17 Talquetamab (Talvey) Clinical Trials Recruiting Now (June 2026): GPRC5D × CD3 Bispecific, MonumenTAL-3, Tal-DR Newly Diagnosed, Post-BCMA Sequencing, SubQ Administration
Last updated: June 14, 2026
📌 Why this page exists: Talquetamab (Talvey) is the
first-in-class GPRC5D-targeted T-cell engager approved for multiple myeloma, opening a non-BCMA target class for patients whose disease has relapsed after BCMA-directed therapy. Most recruiting trials are testing earlier-line combinations, post-BCMA sequencing, and subcutaneous administration. For the full multiple myeloma trial landscape (BCMA bispecifics, GPRC5D, cevostamab FcRH5, CAR-T, CELMoDs, smoldering), see our
multiple myeloma trials page.
About Talquetamab (Talvey)
Drug profile:
Talquetamab (brand name Talvey, code JNJ-64407564, USAN talquetamab-tgvs) is a first-in-class GPRC5D × CD3 bispecific T-cell engager developed by Janssen Biotech / Johnson & Johnson. One arm binds GPRC5D (G-protein coupled receptor class C group 5 member D — an orphan GPCR highly expressed on plasma-cell-lineage tumor cells) and the other arm binds CD3 on T cells, redirecting the patient's own T cells to attack GPRC5D-expressing myeloma cells. Talquetamab is administered as a subcutaneous injection with step-up dosing in cycle 1, on either a weekly or every-other-week schedule depending on the regimen.

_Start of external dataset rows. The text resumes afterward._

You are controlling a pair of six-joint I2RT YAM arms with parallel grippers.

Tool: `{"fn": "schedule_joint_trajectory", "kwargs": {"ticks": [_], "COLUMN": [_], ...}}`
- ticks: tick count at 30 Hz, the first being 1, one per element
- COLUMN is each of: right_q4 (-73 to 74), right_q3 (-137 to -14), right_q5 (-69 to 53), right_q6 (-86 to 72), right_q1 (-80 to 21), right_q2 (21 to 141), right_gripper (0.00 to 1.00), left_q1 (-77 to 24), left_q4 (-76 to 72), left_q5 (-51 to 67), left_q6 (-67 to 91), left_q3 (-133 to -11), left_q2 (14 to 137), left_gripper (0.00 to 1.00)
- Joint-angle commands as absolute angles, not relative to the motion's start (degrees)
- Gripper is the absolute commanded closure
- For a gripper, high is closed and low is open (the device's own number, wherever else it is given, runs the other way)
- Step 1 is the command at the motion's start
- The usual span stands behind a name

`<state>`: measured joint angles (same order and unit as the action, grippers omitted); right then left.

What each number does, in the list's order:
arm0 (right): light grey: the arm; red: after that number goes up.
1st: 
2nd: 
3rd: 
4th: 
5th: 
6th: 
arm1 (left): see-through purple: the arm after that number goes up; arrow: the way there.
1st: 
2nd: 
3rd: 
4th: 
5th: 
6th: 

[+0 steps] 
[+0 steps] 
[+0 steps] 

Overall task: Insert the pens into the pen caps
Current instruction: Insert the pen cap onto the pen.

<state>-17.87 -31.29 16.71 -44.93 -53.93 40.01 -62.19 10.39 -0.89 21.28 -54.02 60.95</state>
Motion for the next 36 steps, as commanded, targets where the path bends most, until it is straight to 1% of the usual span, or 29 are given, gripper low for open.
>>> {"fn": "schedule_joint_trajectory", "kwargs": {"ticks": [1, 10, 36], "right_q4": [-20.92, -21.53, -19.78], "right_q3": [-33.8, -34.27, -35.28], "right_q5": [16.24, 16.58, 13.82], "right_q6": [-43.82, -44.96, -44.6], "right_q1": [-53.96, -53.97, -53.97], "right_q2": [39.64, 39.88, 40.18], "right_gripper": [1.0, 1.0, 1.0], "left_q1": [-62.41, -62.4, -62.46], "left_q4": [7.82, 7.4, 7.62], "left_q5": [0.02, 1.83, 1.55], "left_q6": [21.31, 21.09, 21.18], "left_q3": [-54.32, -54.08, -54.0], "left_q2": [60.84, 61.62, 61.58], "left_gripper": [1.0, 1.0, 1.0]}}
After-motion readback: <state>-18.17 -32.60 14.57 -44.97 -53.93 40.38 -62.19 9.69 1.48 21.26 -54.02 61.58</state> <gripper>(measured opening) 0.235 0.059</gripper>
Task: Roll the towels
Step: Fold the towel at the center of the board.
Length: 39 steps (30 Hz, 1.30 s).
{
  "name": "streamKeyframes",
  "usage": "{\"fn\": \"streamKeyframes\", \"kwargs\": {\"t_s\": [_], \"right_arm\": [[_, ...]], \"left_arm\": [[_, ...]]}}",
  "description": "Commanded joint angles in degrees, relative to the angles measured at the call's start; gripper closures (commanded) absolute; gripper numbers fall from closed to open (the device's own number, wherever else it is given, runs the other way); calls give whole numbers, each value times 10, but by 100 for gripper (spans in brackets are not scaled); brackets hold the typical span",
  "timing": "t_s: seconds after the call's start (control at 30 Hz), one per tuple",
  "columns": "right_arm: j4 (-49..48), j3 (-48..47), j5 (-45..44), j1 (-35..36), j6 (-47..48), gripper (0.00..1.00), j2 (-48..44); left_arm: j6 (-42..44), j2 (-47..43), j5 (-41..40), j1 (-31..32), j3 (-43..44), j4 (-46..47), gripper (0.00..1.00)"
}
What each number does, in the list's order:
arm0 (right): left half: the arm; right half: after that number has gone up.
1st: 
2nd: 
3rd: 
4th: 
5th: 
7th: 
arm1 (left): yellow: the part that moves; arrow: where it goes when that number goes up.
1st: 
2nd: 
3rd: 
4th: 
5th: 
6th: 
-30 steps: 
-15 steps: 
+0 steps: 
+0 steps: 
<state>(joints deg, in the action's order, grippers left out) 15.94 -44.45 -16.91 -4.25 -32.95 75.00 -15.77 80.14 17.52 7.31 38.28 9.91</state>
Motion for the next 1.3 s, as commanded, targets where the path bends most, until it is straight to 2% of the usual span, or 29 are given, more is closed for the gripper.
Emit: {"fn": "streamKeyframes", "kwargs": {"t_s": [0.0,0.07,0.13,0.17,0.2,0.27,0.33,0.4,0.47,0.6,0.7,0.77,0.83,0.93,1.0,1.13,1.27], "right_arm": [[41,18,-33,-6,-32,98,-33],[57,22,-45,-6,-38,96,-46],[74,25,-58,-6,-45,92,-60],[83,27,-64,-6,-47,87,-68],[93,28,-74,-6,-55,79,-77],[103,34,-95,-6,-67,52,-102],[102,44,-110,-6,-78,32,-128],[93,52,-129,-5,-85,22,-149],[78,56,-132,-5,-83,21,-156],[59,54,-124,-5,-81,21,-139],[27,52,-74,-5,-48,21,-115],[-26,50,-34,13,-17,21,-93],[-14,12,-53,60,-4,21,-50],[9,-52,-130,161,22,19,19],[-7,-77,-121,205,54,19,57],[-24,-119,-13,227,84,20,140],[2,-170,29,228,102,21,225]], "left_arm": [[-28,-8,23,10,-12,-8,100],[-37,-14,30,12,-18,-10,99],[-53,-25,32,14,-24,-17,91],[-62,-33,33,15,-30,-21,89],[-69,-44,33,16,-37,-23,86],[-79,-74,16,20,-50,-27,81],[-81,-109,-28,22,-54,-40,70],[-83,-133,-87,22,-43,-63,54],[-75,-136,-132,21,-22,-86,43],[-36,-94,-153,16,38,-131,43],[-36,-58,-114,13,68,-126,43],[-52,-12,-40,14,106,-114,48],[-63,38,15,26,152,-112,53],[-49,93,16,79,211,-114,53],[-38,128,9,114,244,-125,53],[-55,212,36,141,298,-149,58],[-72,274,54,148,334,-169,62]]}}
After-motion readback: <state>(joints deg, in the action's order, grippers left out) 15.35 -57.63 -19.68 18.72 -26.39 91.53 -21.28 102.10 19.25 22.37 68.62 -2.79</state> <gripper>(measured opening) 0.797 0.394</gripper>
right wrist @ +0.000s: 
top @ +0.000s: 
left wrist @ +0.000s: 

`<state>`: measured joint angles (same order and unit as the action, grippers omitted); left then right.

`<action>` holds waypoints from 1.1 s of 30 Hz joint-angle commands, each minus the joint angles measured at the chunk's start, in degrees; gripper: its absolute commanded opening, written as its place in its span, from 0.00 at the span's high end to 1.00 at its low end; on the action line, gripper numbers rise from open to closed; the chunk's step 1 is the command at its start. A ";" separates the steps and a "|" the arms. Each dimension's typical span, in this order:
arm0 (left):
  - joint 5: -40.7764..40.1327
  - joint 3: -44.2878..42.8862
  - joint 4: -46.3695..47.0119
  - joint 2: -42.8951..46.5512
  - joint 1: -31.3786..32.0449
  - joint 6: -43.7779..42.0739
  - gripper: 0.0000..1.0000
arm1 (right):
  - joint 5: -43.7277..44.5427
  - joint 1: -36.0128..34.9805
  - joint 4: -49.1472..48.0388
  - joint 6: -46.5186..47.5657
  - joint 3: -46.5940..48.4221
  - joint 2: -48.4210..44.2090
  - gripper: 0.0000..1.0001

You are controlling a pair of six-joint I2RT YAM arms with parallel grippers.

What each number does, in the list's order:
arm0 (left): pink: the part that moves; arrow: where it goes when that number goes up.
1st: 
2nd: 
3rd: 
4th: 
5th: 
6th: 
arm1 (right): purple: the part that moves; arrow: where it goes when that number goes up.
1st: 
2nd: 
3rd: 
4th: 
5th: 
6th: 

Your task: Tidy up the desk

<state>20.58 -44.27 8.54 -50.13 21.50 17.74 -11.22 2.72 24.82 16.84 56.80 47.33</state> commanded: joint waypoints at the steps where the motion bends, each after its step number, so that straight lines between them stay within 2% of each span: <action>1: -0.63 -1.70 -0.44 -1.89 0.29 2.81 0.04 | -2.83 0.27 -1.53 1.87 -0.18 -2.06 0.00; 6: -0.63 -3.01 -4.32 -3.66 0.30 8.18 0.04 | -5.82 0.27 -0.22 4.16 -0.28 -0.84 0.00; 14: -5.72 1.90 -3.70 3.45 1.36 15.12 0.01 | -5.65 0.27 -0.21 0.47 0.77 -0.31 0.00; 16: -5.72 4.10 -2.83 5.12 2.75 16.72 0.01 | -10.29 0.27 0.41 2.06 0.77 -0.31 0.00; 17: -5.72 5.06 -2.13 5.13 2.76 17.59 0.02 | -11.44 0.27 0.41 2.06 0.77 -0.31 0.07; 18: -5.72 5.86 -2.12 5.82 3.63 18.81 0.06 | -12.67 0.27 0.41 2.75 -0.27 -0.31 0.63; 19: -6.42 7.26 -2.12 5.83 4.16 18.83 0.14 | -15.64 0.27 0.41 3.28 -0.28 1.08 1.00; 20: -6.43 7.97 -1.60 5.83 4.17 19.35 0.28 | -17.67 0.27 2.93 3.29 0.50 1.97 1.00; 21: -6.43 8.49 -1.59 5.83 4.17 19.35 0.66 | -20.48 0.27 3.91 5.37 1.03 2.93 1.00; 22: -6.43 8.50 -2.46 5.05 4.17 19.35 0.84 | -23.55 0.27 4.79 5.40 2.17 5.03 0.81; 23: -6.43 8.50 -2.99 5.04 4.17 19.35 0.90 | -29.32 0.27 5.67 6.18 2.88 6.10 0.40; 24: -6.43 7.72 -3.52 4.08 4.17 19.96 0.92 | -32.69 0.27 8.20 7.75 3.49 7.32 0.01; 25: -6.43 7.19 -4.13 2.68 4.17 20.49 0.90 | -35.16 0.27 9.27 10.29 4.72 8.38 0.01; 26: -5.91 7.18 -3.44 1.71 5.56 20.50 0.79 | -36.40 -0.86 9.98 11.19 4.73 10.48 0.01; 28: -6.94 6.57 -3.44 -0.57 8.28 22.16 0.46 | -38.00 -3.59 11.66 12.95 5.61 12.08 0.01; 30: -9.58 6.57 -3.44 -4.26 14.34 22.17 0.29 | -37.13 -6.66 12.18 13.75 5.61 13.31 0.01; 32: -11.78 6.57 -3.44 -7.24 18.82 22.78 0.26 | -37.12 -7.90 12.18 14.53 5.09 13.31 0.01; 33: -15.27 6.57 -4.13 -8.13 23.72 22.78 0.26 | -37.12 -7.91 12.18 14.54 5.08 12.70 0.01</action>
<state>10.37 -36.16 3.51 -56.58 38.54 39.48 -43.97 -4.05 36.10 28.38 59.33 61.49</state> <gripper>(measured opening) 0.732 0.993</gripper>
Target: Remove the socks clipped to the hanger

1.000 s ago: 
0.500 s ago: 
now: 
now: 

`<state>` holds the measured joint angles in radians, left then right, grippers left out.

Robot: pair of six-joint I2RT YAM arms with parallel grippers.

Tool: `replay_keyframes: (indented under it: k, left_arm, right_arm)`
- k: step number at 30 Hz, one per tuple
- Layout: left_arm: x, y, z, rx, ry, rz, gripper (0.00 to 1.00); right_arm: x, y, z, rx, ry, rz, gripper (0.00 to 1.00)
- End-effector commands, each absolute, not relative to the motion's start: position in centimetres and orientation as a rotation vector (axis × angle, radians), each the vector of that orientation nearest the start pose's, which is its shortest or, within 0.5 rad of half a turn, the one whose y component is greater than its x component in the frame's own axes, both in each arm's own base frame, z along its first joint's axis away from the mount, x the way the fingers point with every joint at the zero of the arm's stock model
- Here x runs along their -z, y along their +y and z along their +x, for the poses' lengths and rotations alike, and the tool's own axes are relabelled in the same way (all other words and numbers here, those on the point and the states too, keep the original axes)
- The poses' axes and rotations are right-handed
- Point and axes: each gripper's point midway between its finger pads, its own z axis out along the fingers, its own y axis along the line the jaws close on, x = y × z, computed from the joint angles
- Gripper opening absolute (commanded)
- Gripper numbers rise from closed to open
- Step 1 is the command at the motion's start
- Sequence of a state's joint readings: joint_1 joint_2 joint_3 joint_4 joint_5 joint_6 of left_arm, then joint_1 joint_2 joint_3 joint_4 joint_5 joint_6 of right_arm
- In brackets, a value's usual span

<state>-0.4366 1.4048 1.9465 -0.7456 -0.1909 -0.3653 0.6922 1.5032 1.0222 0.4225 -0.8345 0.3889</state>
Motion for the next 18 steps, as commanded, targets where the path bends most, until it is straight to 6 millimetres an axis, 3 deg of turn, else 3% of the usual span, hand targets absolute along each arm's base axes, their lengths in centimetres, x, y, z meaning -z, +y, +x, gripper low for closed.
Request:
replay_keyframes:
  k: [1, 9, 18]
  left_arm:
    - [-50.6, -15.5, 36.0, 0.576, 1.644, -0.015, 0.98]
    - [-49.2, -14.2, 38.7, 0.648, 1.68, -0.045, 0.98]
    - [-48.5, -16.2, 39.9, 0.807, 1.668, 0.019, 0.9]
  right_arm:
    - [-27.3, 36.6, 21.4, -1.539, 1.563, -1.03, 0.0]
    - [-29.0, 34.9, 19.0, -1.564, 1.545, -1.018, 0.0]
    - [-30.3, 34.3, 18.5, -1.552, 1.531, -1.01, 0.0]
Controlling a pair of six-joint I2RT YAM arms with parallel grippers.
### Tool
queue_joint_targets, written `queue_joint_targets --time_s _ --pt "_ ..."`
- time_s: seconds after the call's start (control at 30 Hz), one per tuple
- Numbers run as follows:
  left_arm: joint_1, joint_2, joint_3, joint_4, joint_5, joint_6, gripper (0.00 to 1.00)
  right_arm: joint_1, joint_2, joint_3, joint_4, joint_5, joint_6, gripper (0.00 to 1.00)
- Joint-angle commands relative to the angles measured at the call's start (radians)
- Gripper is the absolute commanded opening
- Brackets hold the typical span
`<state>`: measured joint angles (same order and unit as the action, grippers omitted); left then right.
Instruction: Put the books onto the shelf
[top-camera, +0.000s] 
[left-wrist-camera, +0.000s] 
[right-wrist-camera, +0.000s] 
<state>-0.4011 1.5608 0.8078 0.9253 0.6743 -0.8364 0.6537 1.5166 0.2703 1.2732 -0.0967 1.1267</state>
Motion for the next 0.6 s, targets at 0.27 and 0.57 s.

Why GPRC5D matters as a target:
Before talquetamab, all approved CD3-engaging bispecifics in multiple myeloma targeted BCMA (teclistamab, elranatamab, linvoseltamab). GPRC5D is the first non-BCMA target class to reach approval, which matters clinically because patients whose disease progresses on a BCMA bispecific or BCMA CAR-T need a target outside that class to respond. Talquetamab — and the broader GPRC5D class (etentamig; the BCMA × GPRC5D dual-bispecific JNJ-79635322 now in Phase 3) — is what makes that sequencing possible. The FcRH5 × CD3 bispecific cevostamab, now in Phase 3, is the second non-BCMA, non-GPRC5D target class entering MM.
Regulatory status:
- FDA accelerated approval, August 9, 2023 — for adults with relapsed or refractory multiple myeloma after at least four prior lines of therapy including an anti-CD38 monoclonal antibody, a proteasome inhibitor, and an immunomodulatory agent. Approval was based on the Phase 1/2 MonumenTAL-1 study (NCT03399799 / NCT04634552 continuation). Accelerated approval requires confirmatory Phase 3 data; the Phase 3 confirmatory program (including NCT06208150 in earlier-line RRMM and Phase 3 trials in newly diagnosed MM) is ongoing. We do not claim full (traditional) approval on this page — readers should check the current FDA prescribing information.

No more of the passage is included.